Startups Aren't Cool Anymore - lnguyen
https://www.theatlantic.com/business/archive/2018/12/milennial-start-up/567793/
======
mindcrime
This article strikes me as a mish-mash of moderately interesting insights, and
stuff that's completely off-base. But this bit stands out as worthy of further
discussion:

 _While the Austrian American economist Joseph Schumpeter is best known for
his 1942 paper describing his theory of “creative destruction,” the process of
disrupting existing industries through business innovation or technological
change, few people know about another prediction he made: He believed that
innovation would gradually become an embedded process within large
corporations.
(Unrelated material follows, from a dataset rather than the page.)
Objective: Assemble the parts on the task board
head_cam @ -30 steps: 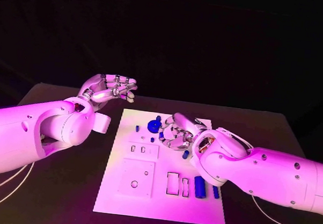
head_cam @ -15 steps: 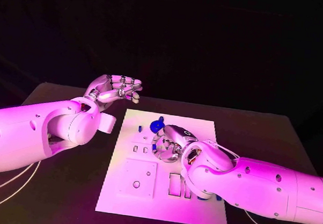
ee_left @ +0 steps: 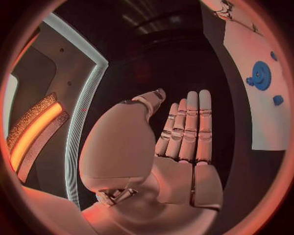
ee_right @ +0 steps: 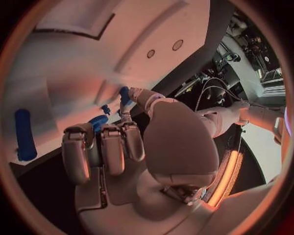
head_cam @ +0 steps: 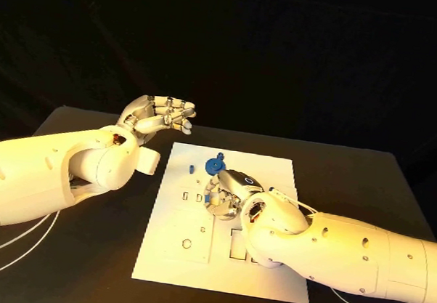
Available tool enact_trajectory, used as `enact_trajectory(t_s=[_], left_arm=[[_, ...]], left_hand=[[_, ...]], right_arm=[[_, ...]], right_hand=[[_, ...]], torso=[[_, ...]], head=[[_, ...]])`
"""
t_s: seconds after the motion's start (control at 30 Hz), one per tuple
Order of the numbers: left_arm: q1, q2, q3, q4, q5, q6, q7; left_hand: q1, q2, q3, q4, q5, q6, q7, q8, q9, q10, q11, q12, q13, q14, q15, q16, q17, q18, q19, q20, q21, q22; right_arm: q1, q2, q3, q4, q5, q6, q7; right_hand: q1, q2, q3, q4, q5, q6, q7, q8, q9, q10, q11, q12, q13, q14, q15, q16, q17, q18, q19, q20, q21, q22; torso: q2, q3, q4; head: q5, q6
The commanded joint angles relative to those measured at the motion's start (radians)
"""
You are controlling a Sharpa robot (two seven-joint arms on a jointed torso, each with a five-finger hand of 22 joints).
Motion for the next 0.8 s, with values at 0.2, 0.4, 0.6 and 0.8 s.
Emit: enact_trajectory(t_s=[0.2,0.4,0.6,0.8], left_arm=[[0.0,0.003,0.001,-0.001,0.004,0.012,0.004],[0.0,0.004,0.001,-0.002,0.004,0.013,0.003],[0.0,0.005,0.001,-0.003,0.003,0.015,0.002],[0.0,0.004,0.001,-0.003,0.003,0.016,0.001]], left_hand=[[-0.006,0.001,-0.001,0.004,-0.005,-0.006,0.009,0.003,0.001,-0.002,-0.002,0.006,0.001,-0.006,0.001,0.004,0.001,0.012,-0.008,0.002,0.005,0.002],[-0.006,0.001,-0.001,0.004,-0.005,-0.006,0.009,0.003,0.001,-0.002,-0.002,0.006,0.001,-0.006,0.001,0.004,0.001,0.012,-0.008,0.002,0.005,0.002],[-0.006,0.001,-0.001,0.004,-0.005,-0.006,0.009,0.003,0.001,-0.002,-0.002,0.006,0.001,-0.006,0.001,0.004,0.001,0.012,-0.008,0.002,0.005,0.002],[-0.006,0.001,-0.001,0.004,-0.005,-0.006,0.009,0.003,0.001,-0.002,-0.002,0.006,0.001,-0.006,0.001,0.004,0.001,0.012,-0.008,0.002,0.005,0.002]], right_arm=[[-0.005,0.004,-0.001,-0.005,-0.059,-0.011,-0.007],[-0.006,0.006,-0.001,-0.006,-0.067,-0.014,-0.006],[-0.006,0.013,-0.001,-0.015,-0.071,-0.016,-0.006],[-0.006,0.019,-0.001,-0.026,-0.075,-0.026,-0.004]], right_hand=[[-0.009,0.004,0.0,-0.008,-0.005,0.009,-0.002,0.035,0.033,0.012,-0.008,0.002,0.148,0.085,-0.008,-0.005,0.175,-0.014,0.105,-0.006,0.004,0.263],[-0.01,0.003,0.0,-0.008,-0.006,0.009,-0.002,0.036,0.033,0.012,-0.008,0.003,0.148,0.086,-0.008,-0.005,0.176,-0.014,0.105,-0.006,0.004,0.263],[-0.011,0.001,0.0,-0.009,-0.006,0.009,-0.002,0.036,0.033,0.012,-0.008,0.003,0.148,0.086,-0.008,-0.005,0.176,-0.014,0.105,-0.006,0.004,0.263],[-0.013,0.0,-0.001,-0.01,-0.006,0.008,-0.002,0.036,0.033,0.011,-0.008,0.001,0.147,0.086,-0.008,-0.005,0.176,-0.014,0.105,-0.006,0.004,0.263]], torso=[[-0.001,0.0002,0.0002],[-0.001,0.0005,-0.0009],[-0.001,-0.0001,-0.0008],[0.0,0.0003,0.0002]], head=[[0.001,-0.003],[0.003,-0.002],[0.003,0.0],[0.004,0.001]])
In many ways, Schumpeter predicted the internal innovation hubs
of corporate giants like Amazon and SAP. With incumbents making innovation
part of their established routines, he theorized, they would gradually squeeze
out the traditional entrepreneur._

I have a ton of respect for Schumpeter, and am generally a big fan of his
work. But I disagree with this somewhat. And the reason is that the advantages
big companies have when it comes to innovation, are often largely offset by
other aspects of being a big company. So yes, you have money, smart people,
plenty of high end hardware or cloud resources, data, etc. Great... guess what
you also have?

A stifling bureaucracy, 23 redundant layers of management approval, 12
competing teams each trying to stab the other in the back, arbitrary layoffs /
shuffling of people between teams, executives playing favorites on choosing
what projects to fund, nepotism, etc., etc. etc.
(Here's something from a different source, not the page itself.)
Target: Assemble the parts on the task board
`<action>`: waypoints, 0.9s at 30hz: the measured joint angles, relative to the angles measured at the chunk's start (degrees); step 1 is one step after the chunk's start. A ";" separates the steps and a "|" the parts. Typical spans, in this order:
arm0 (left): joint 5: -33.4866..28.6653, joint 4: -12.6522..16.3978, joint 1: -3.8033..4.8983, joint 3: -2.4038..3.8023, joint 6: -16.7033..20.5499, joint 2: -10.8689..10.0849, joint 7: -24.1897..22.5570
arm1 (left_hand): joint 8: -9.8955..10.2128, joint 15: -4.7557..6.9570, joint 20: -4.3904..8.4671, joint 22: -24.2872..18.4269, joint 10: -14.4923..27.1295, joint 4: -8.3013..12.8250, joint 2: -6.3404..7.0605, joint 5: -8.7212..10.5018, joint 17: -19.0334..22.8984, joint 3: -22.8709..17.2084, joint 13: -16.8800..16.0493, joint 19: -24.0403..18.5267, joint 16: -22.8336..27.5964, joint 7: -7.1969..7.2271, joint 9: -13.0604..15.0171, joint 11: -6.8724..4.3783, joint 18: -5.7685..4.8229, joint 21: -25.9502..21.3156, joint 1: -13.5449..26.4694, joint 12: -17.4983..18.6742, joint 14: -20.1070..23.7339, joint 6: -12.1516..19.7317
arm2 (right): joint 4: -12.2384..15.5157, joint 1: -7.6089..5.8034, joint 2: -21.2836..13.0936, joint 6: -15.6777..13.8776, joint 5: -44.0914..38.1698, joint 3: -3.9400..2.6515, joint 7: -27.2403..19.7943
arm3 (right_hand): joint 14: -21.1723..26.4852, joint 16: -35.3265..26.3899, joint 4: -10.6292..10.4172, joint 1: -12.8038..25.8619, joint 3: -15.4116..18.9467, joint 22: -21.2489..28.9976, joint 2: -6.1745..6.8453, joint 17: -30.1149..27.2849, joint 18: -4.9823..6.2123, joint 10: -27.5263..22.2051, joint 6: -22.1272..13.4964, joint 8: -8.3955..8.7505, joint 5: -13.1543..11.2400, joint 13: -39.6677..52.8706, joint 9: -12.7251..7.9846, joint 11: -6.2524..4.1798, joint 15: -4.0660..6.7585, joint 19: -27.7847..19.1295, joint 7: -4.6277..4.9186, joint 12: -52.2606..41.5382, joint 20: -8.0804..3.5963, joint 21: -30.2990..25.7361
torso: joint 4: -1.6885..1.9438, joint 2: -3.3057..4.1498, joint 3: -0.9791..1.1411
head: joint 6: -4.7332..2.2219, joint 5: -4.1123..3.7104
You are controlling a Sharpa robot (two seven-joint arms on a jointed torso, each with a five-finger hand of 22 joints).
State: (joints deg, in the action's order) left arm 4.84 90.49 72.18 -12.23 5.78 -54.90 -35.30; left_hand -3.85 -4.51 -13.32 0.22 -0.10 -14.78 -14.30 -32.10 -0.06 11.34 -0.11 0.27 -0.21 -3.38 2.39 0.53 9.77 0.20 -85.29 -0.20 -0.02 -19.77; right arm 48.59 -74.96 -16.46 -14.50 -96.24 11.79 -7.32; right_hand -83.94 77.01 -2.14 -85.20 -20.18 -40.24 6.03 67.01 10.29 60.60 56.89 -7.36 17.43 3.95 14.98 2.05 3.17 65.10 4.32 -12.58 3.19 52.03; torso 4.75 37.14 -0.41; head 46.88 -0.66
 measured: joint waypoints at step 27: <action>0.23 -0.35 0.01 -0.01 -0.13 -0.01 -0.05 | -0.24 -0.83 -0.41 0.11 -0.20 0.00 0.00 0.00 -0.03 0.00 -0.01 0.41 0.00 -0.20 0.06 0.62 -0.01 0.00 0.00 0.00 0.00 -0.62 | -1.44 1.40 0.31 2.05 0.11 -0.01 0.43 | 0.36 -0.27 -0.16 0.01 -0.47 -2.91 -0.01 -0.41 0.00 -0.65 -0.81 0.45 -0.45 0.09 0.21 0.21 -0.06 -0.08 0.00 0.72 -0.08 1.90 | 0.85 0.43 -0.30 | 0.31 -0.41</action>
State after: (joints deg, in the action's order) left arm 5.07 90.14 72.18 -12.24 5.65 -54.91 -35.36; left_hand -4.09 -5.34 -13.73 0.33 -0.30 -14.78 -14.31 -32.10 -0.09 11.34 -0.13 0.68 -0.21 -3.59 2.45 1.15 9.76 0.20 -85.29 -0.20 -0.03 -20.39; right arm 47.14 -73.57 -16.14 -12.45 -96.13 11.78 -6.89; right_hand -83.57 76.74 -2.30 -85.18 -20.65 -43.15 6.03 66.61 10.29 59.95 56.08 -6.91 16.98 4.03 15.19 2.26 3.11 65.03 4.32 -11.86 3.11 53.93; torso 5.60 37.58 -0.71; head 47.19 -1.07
Example: I work for a Really Big Company (but not FAANG), and I routinely see
us take - literally - weeks or months to make a decision that a startup could
make in a day, because the founder could just say "do it" and that's the end
of the story. Yes, yes, it's an anecdote, but this is hardly an unknown
phenomenon. And I've seen this first-hand in plenty of other companies as
well.

I would argue that startups can still disrupt things, but that they key to
doing it is to focus on their natural advantage: speed.

See also: _It 's Not the Big That Eat the Small...It's the Fast That Eat the
Slow: How to Use Speed as a Competitive Tool in Business_.[1]

[1]: [https://www.amazon.com/Its-That-Small-Fast-
Slow/dp/006662054...](https://www.amazon.com/Its-That-Small-Fast-
Slow/dp/0066620546)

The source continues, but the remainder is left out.